* **Your instructions**: Beginning with the line containing "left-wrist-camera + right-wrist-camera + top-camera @" and going on through the line containing "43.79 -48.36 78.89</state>", the lines below are to be returned exactly, pictures excluded and nothing added.

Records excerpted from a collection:

____

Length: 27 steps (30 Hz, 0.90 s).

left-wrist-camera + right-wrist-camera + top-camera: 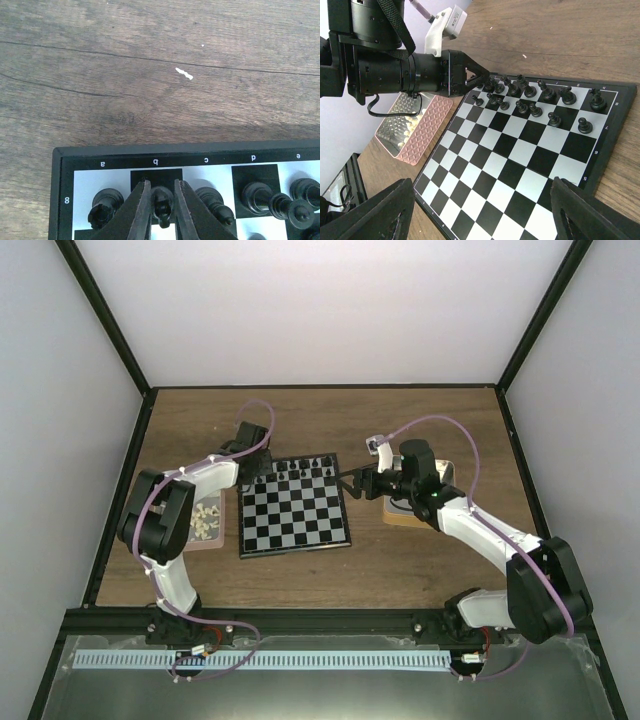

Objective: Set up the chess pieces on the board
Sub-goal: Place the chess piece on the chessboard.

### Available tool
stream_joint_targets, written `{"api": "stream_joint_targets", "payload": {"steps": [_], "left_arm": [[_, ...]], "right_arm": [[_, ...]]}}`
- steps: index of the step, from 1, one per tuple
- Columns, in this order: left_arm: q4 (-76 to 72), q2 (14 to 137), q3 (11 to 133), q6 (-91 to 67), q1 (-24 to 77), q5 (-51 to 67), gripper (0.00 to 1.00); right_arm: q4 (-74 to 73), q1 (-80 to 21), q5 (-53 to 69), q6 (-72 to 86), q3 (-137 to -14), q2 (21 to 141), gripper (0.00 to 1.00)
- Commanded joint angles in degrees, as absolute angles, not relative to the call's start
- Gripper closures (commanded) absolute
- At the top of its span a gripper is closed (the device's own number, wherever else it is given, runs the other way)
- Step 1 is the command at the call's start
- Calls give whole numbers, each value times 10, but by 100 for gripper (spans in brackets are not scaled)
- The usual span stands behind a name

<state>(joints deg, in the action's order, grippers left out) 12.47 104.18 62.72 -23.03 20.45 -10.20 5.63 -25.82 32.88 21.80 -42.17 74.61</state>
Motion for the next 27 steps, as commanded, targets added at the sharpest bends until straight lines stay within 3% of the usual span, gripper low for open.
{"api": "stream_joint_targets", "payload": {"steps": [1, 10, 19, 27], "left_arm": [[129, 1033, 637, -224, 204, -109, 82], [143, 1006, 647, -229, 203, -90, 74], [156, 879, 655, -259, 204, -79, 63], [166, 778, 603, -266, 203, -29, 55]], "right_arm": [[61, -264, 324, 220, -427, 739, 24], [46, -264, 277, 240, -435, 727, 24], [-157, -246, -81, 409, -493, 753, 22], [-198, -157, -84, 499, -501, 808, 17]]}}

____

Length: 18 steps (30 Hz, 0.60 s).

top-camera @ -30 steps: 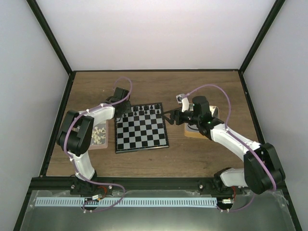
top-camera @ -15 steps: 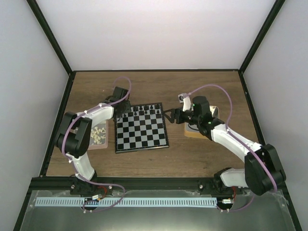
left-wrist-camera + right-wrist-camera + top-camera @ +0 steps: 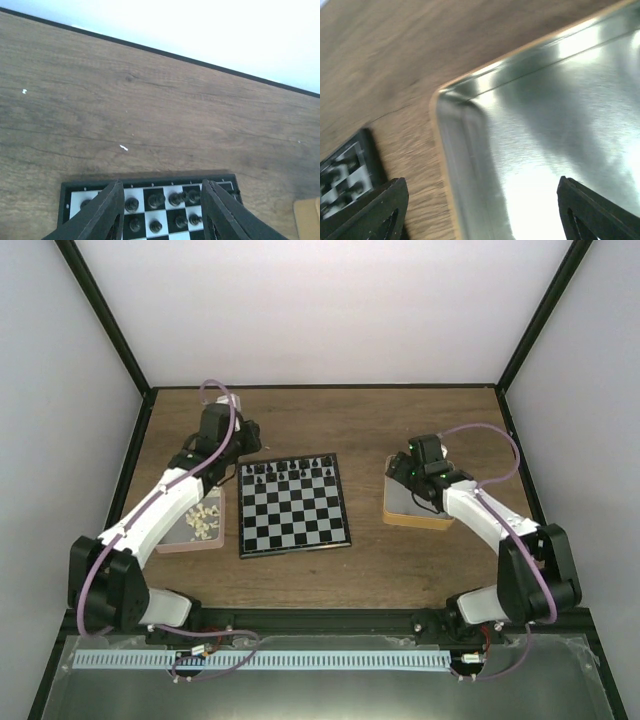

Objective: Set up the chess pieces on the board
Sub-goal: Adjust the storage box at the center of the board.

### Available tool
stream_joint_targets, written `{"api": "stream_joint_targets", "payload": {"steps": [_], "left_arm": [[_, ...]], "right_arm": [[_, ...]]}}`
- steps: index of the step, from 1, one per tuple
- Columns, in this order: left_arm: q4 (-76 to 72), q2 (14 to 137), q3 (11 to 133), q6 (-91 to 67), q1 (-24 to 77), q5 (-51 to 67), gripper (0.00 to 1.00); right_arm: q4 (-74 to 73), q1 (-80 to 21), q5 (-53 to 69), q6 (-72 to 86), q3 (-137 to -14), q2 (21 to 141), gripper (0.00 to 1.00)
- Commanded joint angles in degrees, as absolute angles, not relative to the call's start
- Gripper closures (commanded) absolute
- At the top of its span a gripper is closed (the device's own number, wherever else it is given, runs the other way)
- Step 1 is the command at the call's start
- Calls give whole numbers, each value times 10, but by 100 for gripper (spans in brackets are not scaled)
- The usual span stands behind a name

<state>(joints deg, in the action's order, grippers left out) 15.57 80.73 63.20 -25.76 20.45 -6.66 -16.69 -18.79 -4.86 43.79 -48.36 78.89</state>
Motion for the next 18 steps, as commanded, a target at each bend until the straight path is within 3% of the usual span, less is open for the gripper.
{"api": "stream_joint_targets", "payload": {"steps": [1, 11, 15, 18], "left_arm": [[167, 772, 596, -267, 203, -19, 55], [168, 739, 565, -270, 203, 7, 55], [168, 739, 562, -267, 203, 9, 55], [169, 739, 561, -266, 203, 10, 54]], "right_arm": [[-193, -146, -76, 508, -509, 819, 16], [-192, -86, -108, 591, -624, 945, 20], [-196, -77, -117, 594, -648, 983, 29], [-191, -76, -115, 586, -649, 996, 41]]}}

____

* **Written solution**:
left-wrist-camera + right-wrist-camera + top-camera @ +0 steps: 

Objective: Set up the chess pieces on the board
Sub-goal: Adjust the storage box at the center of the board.

### Available tool
stream_joint_targets, written `{"api": "stream_joint_targets", "payload": {"steps": [_], "left_arm": [[_, ...]], "right_arm": [[_, ...]]}}`
- steps: index of the step, from 1, one per tuple
- Columns, in this order: left_arm: q4 (-76 to 72), q2 (14 to 137), q3 (11 to 133), q6 (-91 to 67), q1 (-24 to 77), q5 (-51 to 67), gripper (0.00 to 1.00); right_arm: q4 (-74 to 73), q1 (-80 to 21), q5 (-53 to 69), q6 (-72 to 86), q3 (-137 to -14), q2 (21 to 141), gripper (0.00 to 1.00)
- Commanded joint angles in degrees, as absolute angles, not relative to the call's start
- Gripper closures (commanded) absolute
- At the top of its span a gripper is closed (the device's own number, wherever else it is given, runs the other way)
- Step 1 is the command at the call's start
- Calls give whole numbers, each value times 10, but by 100 for gripper (spans in brackets are not scaled)
- The usual span stands behind a name

<state>(joints deg, in the action's order, grippers left out) 15.57 80.73 63.20 -25.76 20.45 -6.66 -16.69 -18.79 -4.86 43.79 -48.36 78.89</state>

The exercise asks for nothing more.